We used to do cross-checks by media investigative reports. But more and more of the country is without a local paper and investigatory journalism budgets across all media types are being slashed to the bone as part of a losing effort not to lose more papers to bankruptcy and shutdown.
Old style investigations are traditionally narrative heavy storytelling. This is not what we need now because these reports simply take too long to consume. I may have a dozen different types of infrastructure being supplied to me by local governments of various jurisdictions. What I need is a traffic light on a dashboard that lets me know at a glance whether there is a problem and the ability to drill down quickly to identify which system is in trouble and who is responsible.
Drill down dashboards could get data feeds from both government and non-government sources. Our computers talk to their computers and it’s all done quickly and inexpensively and anyone can set up a cross check based on independent sensors at whim, or simply as a class project.
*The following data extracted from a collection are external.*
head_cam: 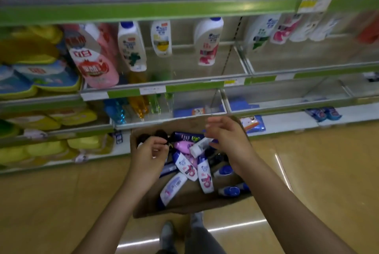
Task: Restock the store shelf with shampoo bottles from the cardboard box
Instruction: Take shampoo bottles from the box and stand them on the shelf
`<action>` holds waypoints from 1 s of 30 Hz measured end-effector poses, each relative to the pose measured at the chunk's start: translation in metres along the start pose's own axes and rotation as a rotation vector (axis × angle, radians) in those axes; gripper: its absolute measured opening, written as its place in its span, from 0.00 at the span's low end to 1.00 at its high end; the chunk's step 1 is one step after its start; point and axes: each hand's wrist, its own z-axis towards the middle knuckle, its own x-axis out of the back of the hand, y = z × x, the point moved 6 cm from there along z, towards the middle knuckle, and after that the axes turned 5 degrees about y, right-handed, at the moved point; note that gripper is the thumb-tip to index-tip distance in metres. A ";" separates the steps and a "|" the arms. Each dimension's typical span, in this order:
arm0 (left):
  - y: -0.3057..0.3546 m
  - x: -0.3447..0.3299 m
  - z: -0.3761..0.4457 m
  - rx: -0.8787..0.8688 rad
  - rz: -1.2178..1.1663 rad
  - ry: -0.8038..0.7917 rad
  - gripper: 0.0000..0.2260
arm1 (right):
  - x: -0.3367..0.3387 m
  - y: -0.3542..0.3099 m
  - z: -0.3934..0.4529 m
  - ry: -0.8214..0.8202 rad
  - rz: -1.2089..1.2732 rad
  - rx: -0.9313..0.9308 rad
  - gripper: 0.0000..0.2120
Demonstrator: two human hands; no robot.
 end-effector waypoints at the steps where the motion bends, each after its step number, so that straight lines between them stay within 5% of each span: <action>1: -0.012 -0.007 -0.003 0.045 0.006 0.001 0.04 | 0.001 0.010 0.004 -0.015 -0.006 -0.026 0.08; 14: -0.129 -0.092 -0.019 0.407 0.098 -0.061 0.06 | -0.020 0.192 0.095 -0.014 -0.337 -0.283 0.07; 30: -0.251 -0.125 0.010 0.626 0.120 -0.113 0.11 | -0.117 0.301 0.207 -0.288 -0.701 -0.136 0.20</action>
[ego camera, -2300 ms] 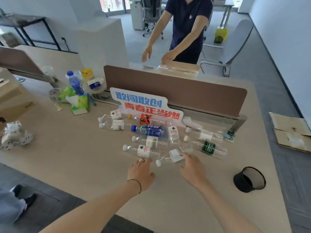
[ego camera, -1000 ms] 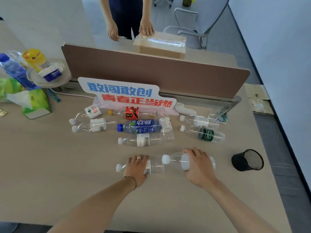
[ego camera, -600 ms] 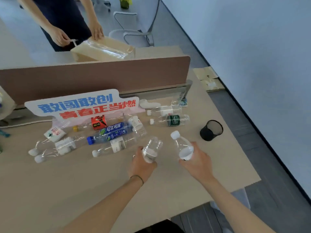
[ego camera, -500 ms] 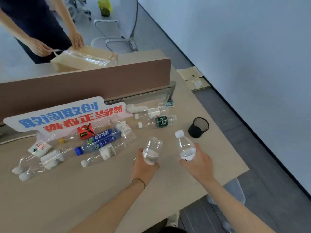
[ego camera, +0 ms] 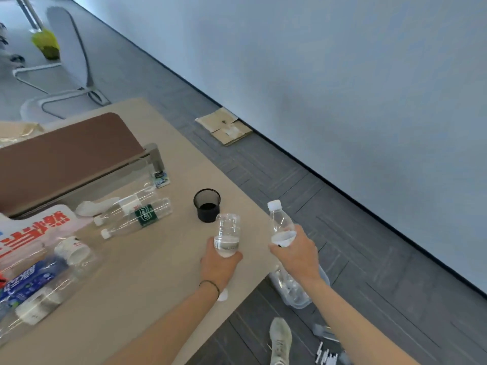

The tools are largely available, or about to come online. We desperately need someone to make the whole widget, to create a de facto standard that ordinary people can use to make sense of the civilization around them and to empower themselves to take action and improve their lives. That’s the central task of Citizen Intelligence, to account in 21st century fashion so we can build a future that is wonderful and true to our values without getting lost in the weeds with minutiae.